Sunday, April 16, 2017

Self Esteem and Makeup

I've struggled with self-esteem my whole life.  There were a few years that I felt amazing about myself overall, but that little insecurity was still there.  I started wearing makeup at 12 for no other reason than to look older.  I've basically worn a full face of makeup since.  I didn't struggle so much with that aspect until Jacob.

When I was 16 my family moved to Virginia for a short time.  Shortly before we moved again, I became friends with Sophia.  We kept up our friendship long distance and I would fly back to visit her whenever I could.  The summer of my 17th year was one of those visits.  I really admired Sophia's natural beauty and effortless style.  She was everything that I wanted to be.  I tried really hard to be like her, but that's for another post.  Through her I met Jacob.  At the time, he had a girlfriend and I was nursing a broken heart myself.

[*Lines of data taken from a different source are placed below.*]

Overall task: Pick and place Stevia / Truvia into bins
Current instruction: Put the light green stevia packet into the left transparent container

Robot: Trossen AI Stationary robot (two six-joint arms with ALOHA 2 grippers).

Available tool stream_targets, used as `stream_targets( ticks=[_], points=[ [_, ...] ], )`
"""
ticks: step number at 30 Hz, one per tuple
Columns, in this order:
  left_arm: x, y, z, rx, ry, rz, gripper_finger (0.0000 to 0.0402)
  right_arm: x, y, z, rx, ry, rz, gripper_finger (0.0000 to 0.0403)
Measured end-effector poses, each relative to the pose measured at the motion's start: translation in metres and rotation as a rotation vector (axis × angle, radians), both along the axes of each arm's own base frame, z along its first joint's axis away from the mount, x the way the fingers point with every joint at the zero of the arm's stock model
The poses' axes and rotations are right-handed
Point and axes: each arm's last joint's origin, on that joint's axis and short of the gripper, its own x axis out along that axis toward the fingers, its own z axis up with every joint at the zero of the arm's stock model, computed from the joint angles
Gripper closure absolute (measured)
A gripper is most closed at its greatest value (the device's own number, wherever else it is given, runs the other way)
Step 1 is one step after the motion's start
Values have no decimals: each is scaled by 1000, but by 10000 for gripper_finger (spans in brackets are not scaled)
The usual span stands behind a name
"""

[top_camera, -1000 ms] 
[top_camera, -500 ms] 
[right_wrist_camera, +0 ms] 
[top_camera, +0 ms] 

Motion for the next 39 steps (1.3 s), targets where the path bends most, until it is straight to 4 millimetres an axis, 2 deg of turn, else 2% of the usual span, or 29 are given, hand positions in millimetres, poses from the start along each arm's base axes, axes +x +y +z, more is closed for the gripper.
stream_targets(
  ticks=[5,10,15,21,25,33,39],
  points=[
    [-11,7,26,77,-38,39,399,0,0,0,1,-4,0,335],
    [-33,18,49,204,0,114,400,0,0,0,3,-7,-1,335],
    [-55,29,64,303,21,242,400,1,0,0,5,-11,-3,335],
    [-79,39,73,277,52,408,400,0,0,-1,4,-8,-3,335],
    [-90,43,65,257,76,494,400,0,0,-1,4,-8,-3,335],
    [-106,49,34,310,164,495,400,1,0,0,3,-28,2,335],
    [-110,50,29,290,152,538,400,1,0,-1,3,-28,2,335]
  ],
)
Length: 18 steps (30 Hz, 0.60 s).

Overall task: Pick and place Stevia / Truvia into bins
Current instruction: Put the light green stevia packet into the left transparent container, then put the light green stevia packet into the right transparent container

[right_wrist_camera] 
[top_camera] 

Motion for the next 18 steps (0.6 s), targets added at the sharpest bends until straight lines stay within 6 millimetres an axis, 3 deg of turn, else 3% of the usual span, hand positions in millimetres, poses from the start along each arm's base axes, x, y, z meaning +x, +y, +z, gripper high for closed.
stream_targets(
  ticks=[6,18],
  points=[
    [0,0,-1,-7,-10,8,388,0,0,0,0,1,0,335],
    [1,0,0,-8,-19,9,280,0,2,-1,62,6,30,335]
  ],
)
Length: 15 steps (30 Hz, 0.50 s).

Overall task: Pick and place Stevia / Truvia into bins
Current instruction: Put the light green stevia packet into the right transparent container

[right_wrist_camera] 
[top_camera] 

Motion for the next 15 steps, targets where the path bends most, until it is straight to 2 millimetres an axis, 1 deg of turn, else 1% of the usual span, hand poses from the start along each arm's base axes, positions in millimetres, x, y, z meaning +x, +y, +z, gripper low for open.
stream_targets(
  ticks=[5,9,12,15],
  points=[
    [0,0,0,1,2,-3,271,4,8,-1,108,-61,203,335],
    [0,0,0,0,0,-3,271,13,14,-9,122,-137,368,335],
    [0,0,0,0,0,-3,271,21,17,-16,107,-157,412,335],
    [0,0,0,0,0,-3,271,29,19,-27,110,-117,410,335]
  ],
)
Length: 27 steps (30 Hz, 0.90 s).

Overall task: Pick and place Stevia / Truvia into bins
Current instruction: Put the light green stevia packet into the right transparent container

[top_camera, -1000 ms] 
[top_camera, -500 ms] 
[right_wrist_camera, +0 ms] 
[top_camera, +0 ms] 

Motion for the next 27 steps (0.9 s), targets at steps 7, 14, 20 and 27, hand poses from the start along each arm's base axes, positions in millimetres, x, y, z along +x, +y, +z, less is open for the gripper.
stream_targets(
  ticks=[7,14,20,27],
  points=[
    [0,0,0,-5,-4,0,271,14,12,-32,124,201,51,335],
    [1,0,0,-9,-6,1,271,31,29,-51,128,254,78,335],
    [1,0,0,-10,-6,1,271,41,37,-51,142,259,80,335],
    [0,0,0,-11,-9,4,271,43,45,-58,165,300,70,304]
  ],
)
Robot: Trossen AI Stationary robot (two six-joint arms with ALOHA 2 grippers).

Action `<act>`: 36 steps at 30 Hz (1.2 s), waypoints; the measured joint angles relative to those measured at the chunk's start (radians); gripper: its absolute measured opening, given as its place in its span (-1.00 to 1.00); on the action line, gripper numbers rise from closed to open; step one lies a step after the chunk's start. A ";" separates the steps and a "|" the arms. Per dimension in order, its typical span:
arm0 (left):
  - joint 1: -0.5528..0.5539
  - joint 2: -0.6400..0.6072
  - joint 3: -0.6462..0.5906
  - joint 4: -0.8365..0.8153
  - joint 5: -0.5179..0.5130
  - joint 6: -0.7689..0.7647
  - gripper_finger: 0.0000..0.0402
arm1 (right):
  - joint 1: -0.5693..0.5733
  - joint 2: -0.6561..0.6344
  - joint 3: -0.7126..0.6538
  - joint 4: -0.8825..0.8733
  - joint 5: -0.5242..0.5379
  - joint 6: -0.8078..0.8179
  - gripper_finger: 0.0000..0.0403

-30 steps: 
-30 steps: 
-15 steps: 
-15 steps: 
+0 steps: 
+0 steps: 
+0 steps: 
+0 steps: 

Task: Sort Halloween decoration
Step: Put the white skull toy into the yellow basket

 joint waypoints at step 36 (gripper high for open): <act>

We became friends, but nothing more.

Fast forward a few months and my ex and I were starting to rekindle our relationship.  I wasn't sure of what to do so I asked Jacob for his opinion.  His response was to not go back with my ex, but to date him.  Neither were good options, but tell that to my 17 year-old self.  Oh, and how I fell for Jacob.  I'll post more about him another time because there's a lot that happened there.  Here's the point of him.  He flew out to visit me around my 18th birthday.  At this point I had gone to school everyday since I was 12 wearing makeup. Jacob wanted to see me without makeup and asked me to show him.  I decided to oblige, but in order to do that I decided to go to school without makeup on.  When I was finished (I only went half days so I was done around 11ish), I drove over to where Jacob was staying to wake him up.  He took one look at me and said, "You look better with makeup on."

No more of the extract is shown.